— Exercise aim —
This exercise asks for every line of the material that includes the word "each".

— Information provided —
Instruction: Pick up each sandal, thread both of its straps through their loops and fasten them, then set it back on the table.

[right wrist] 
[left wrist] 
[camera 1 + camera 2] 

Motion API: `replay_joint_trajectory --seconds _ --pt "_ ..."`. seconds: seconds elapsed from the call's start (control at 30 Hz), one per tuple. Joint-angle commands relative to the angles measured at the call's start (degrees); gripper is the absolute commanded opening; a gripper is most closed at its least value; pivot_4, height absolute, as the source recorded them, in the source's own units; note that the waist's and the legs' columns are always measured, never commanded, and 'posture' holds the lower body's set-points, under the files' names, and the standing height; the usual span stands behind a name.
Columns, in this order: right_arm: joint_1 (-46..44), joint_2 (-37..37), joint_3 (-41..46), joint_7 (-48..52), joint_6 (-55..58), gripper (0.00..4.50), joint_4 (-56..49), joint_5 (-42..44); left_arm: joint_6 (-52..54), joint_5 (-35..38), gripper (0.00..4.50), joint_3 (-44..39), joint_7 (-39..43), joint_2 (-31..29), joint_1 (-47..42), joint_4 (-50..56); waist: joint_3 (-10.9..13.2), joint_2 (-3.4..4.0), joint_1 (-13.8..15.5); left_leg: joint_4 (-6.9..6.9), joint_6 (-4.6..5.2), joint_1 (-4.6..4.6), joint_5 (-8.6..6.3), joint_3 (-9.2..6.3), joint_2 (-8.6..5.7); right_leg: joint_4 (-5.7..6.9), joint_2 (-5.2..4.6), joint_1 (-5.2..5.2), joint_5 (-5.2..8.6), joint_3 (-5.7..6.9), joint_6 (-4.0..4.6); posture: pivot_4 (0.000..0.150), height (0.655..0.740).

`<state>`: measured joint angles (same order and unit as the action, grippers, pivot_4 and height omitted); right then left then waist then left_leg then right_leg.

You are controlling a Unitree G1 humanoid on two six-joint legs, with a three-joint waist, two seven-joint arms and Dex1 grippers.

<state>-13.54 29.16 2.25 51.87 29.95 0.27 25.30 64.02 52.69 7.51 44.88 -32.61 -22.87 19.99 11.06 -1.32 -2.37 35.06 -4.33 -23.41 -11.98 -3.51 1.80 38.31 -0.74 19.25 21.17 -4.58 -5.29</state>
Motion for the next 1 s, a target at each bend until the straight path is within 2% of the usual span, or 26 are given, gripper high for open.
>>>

— Task solution —
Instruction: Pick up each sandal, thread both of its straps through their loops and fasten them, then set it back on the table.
Motion for the next 1 s, a target at each bend until the straight path is within 2% of the usual span, or 26 are given, gripper high for open.

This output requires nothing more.